“I’m Sorry I Can’t Call You By Your Name Anymore”
LEANDER, Texas — Jennifer Townsend begins each fall semester with profound sadness.
The 33-year-old school psychologist apologizes to her students and explains: because of Senate Bill 14 (2023), aiding with gender transition is now classified as unprofessional conduct. She cannot call a student by their preferred name. Only their legal name.
“I’m sorry, and I apologize in every way that I can, that I cannot call them the name that I may have called them for the last 3 years since they started high school, because now they’re a senior,” Townsend said.
Instead, she works out individual systems. She offers students the option to be called by their first legal name or their last name. She ends up calling them by last name, like a coach.
But laws and policies keep getting more invasive, more irrelevant, more absurd.
After 10 years in Texas schools, Townsend said the milestone brings new continuing education requirements. “Still, it also brings more stupid policies and laws, like litterbox-in-classroom bans, putting the Ten Commandments in classrooms, and cell phone bans and restrictions, to name a few, leading to teachers leaving in droves each year.”
“Rather than focusing on things that actually hurt our children, like guns or fentanyl or vapes, they continue to punish educators for trying to be supportive and provide a safe space for kids who otherwise may not have one,” she said.
Townsend always cared for the vulnerable. The instinct began when she and her brother were little. Her earliest memory: her little brother got a splinter in his finger. His cries caused her to cry along. She was two and a half years older. Always the caretaker.
Growing up in a stable household with loving, still-together parents who encouraged her to try new things without holding her back, she became aware this was a privilege. Her friends and partners had dysfunctional homes.
She discovered her path senior year, the summer before college, working at the local church daycare she’d attended since childhood. She was in charge of a 3-year-old boy who was nonverbal and autistic. He struggled with daycare routines. While others napped, she had to keep him quietly occupied.
“Sometime in high school, I had decided that psychology was my desired field, but I had originally planned on doing criminal psychology, forensic psychology, because like every other girl in America, I’m interested in true crime, and I thought that was cool. But after spending a summer working with him, I was like, you know what, I actually think I would rather do something with family and adolescent psychology. Just because I absolutely loved working with him. He was such a joy,” she said.
She earned degrees at Sam Houston State University — undergraduate psychology major with a minor in communications — and Texas State University, with a master’s in school psychology.
Midway through her studies in criminal justice, she discovered she preferred working at a high school.

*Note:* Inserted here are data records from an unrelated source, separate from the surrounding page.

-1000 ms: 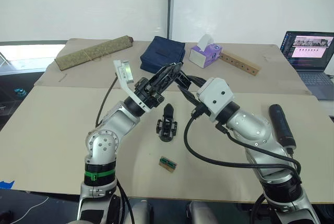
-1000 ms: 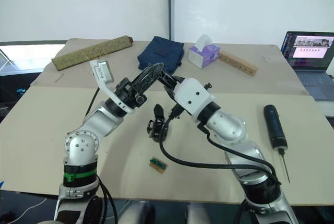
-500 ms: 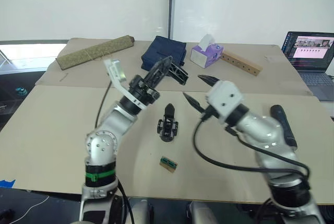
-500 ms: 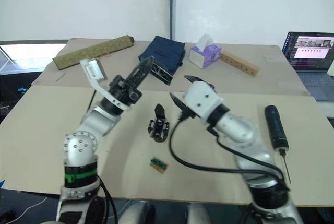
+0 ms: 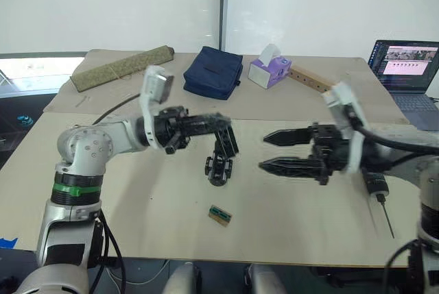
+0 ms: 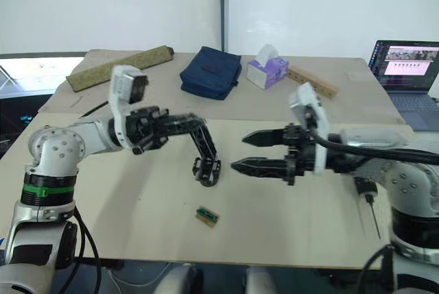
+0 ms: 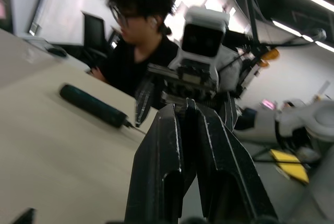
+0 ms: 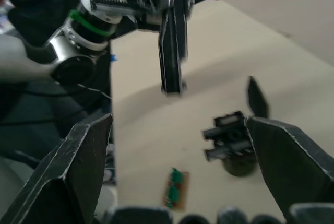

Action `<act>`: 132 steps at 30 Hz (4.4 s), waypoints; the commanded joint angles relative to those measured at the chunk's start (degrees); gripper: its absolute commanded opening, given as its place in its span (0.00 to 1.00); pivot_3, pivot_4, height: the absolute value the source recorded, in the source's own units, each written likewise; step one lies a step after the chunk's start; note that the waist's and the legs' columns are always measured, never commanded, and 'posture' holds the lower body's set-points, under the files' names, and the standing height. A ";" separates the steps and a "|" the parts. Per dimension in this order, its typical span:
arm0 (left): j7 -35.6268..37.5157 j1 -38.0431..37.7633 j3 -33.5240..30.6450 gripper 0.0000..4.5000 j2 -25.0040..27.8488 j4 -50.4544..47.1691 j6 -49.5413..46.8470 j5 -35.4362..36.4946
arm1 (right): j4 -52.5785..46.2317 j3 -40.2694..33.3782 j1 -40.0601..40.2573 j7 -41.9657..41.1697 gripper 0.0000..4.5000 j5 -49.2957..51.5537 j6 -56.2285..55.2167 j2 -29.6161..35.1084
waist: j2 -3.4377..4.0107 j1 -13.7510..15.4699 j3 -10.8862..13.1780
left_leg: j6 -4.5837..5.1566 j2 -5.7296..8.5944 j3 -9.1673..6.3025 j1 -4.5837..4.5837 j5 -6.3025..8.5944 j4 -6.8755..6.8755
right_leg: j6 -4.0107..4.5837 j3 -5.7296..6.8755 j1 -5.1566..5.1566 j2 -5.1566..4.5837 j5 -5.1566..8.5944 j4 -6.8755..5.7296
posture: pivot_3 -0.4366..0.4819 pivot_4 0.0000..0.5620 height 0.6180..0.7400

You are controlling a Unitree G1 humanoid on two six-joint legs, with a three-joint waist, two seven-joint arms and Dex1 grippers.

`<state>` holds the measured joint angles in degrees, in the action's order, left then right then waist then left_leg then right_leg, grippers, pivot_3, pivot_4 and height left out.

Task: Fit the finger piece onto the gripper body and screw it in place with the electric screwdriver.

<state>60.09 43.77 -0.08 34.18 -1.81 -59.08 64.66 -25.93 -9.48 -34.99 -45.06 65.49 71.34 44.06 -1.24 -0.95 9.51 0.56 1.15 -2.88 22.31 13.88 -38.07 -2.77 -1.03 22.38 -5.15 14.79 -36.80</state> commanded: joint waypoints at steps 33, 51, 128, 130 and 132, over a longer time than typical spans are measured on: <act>10.60 -1.32 2.28 0.00 -1.53 -6.48 7.42 -11.26 | -3.66 7.88 -0.28 18.57 0.10 14.36 0.87 -5.95 | 0.00 0.15 0.01 | 0.08 0.02 0.01 0.70 -0.06 -0.15 | -0.01 -0.01 0.75 -0.04 -0.02 -0.26 | 0.48 0.27 1.00; 25.25 -16.49 -0.88 1.00 7.30 18.09 62.18 -41.67 | -3.40 12.44 12.57 -4.00 0.09 -18.10 -30.53 -3.86 | 0.01 0.50 0.01 | 0.08 -0.01 0.09 0.72 -0.06 -0.19 | 0.02 0.00 0.78 -0.05 -0.04 -0.22 | 0.48 0.27 1.00; 19.26 -4.32 10.53 0.50 -14.81 53.58 75.50 -59.89 | 20.53 26.09 7.71 -17.42 0.09 -45.57 -52.10 -19.88 | 0.06 0.26 -0.19 | 0.13 0.25 -0.01 0.49 -0.03 -0.73 | -0.20 0.11 0.41 -0.07 -0.17 -0.45 | 0.48 0.27 1.00; 19.06 -4.32 10.51 0.50 -14.84 53.48 75.52 -59.91 | 20.55 26.26 7.66 -16.85 0.09 -45.54 -51.59 -20.51 | 0.06 0.25 -0.20 | 0.14 0.25 -0.02 0.49 -0.02 -0.73 | -0.20 0.11 0.40 -0.07 -0.17 -0.43 | 0.48 0.27 1.00; 18.90 -4.31 10.54 0.50 -14.87 53.44 75.65 -60.02 | 21.26 26.54 7.31 -16.27 0.09 -46.22 -51.51 -21.01 | 0.06 0.25 -0.20 | 0.15 0.25 -0.02 0.49 -0.01 -0.73 | -0.20 0.11 0.40 -0.06 -0.17 -0.43 | 0.48 0.27 1.00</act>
<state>79.20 40.75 9.39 18.40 50.28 18.42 6.64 -3.90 15.36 -28.30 -60.56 19.19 18.89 23.17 -1.19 -0.71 9.31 0.71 1.40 -2.90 22.80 13.86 -38.79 -2.97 -0.93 22.78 -5.21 14.61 -37.23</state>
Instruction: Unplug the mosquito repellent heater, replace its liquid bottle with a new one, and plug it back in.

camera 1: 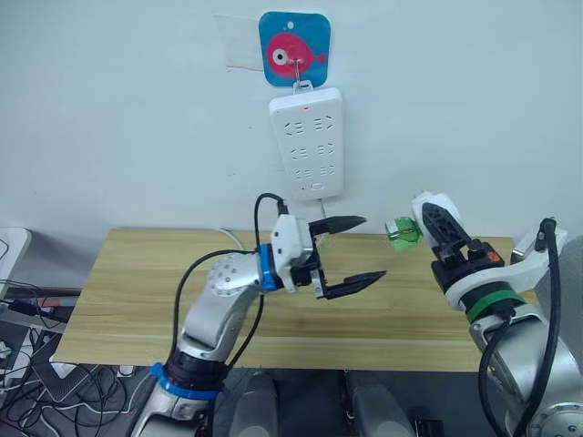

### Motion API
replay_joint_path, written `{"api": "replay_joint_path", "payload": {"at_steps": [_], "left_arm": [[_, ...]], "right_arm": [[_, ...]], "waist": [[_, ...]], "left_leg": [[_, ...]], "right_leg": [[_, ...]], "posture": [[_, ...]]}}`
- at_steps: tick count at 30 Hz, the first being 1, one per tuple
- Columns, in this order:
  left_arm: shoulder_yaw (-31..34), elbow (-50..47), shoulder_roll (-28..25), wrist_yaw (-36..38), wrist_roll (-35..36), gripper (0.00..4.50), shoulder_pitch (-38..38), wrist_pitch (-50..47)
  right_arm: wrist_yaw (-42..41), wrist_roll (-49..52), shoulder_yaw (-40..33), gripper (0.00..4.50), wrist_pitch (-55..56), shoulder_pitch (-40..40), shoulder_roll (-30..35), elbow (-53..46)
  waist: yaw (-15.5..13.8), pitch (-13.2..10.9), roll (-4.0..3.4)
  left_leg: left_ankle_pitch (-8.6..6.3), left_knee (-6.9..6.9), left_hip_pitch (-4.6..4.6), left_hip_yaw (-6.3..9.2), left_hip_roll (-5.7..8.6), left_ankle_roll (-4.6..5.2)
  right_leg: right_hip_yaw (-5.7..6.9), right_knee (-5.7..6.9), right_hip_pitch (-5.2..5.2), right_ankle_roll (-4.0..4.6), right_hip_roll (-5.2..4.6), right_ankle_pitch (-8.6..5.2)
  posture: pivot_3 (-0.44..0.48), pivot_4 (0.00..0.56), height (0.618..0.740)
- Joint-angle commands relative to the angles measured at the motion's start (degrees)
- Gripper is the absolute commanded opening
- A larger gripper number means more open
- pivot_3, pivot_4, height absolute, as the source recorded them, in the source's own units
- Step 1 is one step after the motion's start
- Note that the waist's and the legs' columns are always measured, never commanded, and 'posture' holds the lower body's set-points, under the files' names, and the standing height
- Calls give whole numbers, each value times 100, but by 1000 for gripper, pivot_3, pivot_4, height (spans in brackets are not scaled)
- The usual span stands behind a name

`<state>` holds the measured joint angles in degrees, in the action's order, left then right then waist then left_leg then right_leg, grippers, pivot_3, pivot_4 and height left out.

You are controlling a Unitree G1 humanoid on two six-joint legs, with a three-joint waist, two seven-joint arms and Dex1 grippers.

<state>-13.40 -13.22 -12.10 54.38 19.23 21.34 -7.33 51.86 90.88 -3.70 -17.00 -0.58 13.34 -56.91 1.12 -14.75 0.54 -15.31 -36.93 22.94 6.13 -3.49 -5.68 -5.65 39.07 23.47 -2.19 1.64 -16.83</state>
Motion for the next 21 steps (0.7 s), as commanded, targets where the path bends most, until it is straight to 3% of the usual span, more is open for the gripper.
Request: {"api": "replay_joint_path", "payload": {"at_steps": [1,17,21], "left_arm": [[-86,137,177,-206,-149,4468,160,340],[-274,767,364,-248,-320,4468,424,925],[-250,786,423,-296,-293,3564,433,891]], "right_arm": [[-28,-28,208,2920,264,45,3,-309],[-44,-42,619,2920,530,103,296,-309],[-63,-32,663,2920,536,64,360,-309]], "waist": [[20,0,0],[40,1,0],[40,1,0]], "left_leg": [[1,0,1,0,0,-1],[3,-1,2,2,1,-5],[2,-1,2,3,1,-4]], "right_leg": [[0,-1,0,0,0,0],[2,1,0,1,0,0],[2,1,0,1,0,0]], "posture": [[43,225,740],[39,238,740],[39,242,740]]}}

“I got the chance to work at a high school for a semester and a semester in elementary school. After that, I was pretty well-satisfied that I was not interested in working in elementary school. But high school was my jam through and through,” she said.
Ten years later — first 4 years at Victoria ISD, then 6 years at Leander ISD — she finally feels fulfilled.
Yet she earns $10,000 less than most in her field. Budget issues. Under Governor Greg Abbott, funding has not been allocated appropriately for education.
“The hardest thing is that a lot of times, people making policies do not know what goes on daily in a school setting, day to day. The simple fact is that public schools need funding. For the 10 years working, the cost of living has only gone up, and the funding percentage feels unchanged since leaving high school in 2011, if not longer,” she said.
When not being a safe space for teenagers, Townsend dabbles in crafts. Crocheting a temperature blanket. Diamond art. Paint-by-number. Cross-stitching. Writing short stories.
She is also an avid reader, a fan of “Top 10 Most Banned Authors in the U.S. Currently,” Jodi Picoult, and Riley Sager, among others. (And she has more than a few!)
She sponsors after-school clubs with the Health Occupation Students of America, or HOSA, in their annual competition.
“One thing that I’ve been doing over the last few years is trying to support student groups from general education,” she said.
To this day, she remains the caretaker.
She keeps RuPaul’s words close: “If you don’t love yourself, how in the hell are you going to love somebody else. Can I get an amen?” As in: if you can’t make yourself happy, then how are you going to help other people be happy?
For now, she feels satisfied and fulfilled in her day-to-day life.
“If the world calms down, then my life will be better,” Townsend said. “But my day-to-day life is satisfactory and fulfilling.”